Froi ignored him and forced Gargarin to sit. Slowly Froi peeled the shirt from where the source of the wound seemed to be. He looked up at Gargarin in disbelief. ‘You don’t seem the type to provoke dagger attacks.’

Gargarin fumbled through the items in the pack, but Froi pushed aside his hands and reached for a piece of flannel. He went to the water pitcher, dampened the rag and began to clean the wound.

‘Something tells me you’ve done this before, Olivier of Sebastabol.’

‘Who me?’ Froi murmured, trying to see how deep the wound was. Gargarin flinched.

‘Get up,’ Froi ordered. Gargarin obeyed. He was in too much pain not to. Froi removed the sheet from the bed and began to tear strips from it. He ordered Gargarin to sit and began to wind it around his midriff.

‘It’s not so deep,’ Froi said.

Gargarin didn’t respond.

Froi waited for an explanation, but there was none.

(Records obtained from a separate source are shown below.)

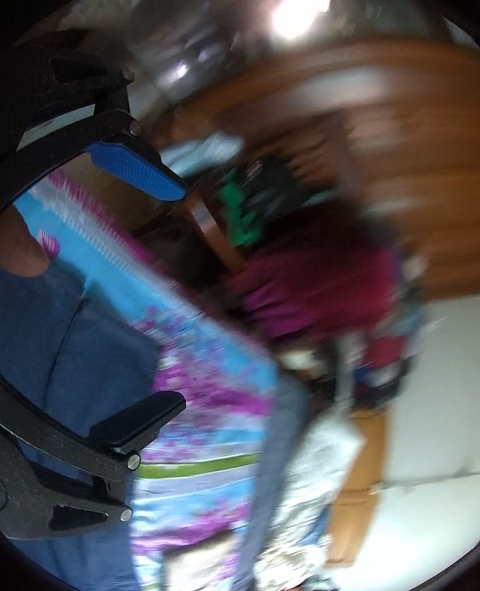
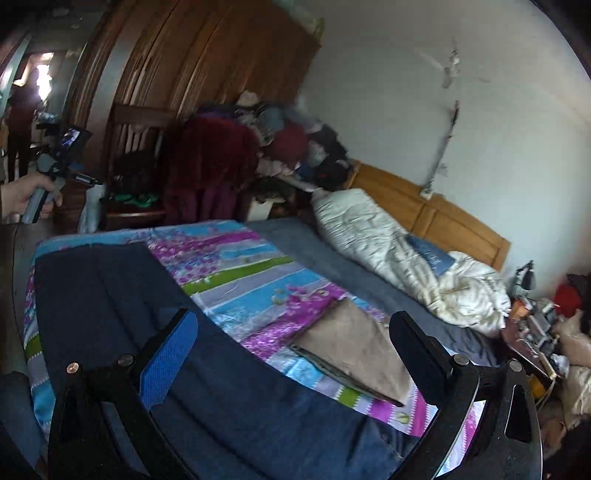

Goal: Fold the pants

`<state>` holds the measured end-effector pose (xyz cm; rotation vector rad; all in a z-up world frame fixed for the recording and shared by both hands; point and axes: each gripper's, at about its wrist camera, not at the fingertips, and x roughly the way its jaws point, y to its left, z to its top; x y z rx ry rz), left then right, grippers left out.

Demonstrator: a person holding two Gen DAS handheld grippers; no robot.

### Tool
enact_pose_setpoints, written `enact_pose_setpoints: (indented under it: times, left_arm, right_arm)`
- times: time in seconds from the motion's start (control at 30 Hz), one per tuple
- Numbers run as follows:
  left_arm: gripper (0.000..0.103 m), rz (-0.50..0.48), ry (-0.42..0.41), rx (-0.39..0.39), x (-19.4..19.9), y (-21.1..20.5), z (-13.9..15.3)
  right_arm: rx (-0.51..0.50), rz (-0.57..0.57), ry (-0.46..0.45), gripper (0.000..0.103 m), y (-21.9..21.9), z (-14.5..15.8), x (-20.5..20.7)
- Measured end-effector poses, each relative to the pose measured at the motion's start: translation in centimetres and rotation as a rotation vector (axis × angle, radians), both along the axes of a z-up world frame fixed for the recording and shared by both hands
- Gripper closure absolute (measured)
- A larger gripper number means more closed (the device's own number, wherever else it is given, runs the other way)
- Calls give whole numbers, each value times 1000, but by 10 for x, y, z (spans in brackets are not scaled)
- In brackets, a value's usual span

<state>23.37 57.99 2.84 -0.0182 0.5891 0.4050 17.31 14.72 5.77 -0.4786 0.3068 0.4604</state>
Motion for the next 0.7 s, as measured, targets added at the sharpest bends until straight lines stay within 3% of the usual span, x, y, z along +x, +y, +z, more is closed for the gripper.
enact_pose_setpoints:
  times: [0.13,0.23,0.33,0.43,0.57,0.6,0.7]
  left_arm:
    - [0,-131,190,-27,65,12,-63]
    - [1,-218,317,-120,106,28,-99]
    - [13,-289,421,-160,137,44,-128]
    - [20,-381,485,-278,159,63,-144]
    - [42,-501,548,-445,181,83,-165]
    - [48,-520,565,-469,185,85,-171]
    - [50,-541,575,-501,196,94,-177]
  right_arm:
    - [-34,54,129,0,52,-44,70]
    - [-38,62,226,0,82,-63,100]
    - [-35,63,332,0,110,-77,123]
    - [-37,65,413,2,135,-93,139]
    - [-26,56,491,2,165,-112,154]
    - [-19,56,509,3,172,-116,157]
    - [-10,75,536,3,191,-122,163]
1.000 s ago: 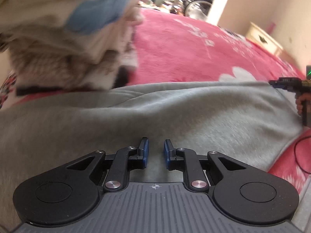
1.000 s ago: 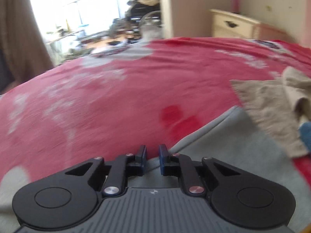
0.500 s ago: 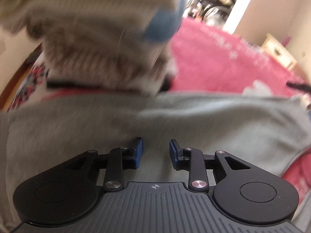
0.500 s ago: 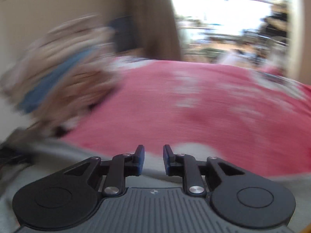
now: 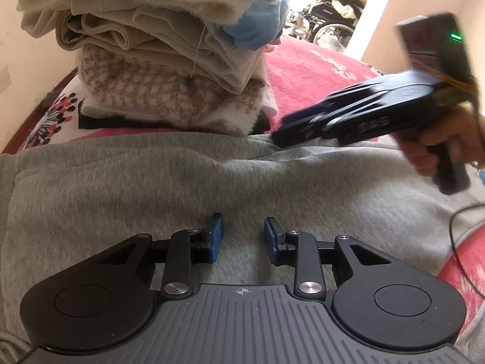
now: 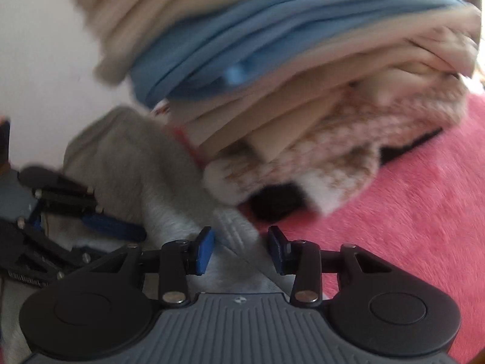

‘Tell me who did this,’ Froi said.

As though nothing had occurred, Gargarin shuffled to the desk and sat down. He untied the ribbon around his manuscript and bent his head to study the pages.

A dismissal. Froi walked to the desk and sat on Gargarin’s work, refusing to move.

‘What?’ Gargarin snapped, after a moment.

‘You have a wound,’ Froi said, his voice incredulous. ‘Is it such a common occurrence that someone attempted to murder you?’

‘Someone’s always attempting to murder someone in Charyn,’ Gargarin muttered. ‘And if you don’t get off my sketches, you’ll be next.’

Froi stood and retrieved Gargarin’s pages, but instead of handing them back, he studied them.

‘You draw ditches?’ he asked.

He read the word Alonso at the top. The sketch showed meadows sprouting ducts of water in different directions.

He stopped himself from commenting. He couldn’t let on to Gargarin that Olivier of Sebastabol knew anything about the land even though Froi was a farmer at heart. More importantly, he didn’t want to have anything in common with this man, except for the chamber they shared.

Froi flicked through the rest. ‘Is that a garderobe for the palace? You don’t think the King’s eighteen advisors are happy enough shitting into the gravina?’

Gargarin laughed. It was short, but sincere. ‘There has to be a better way in the Citavita than throwing sewage out on the street to be swept down into the gravina,’ he said.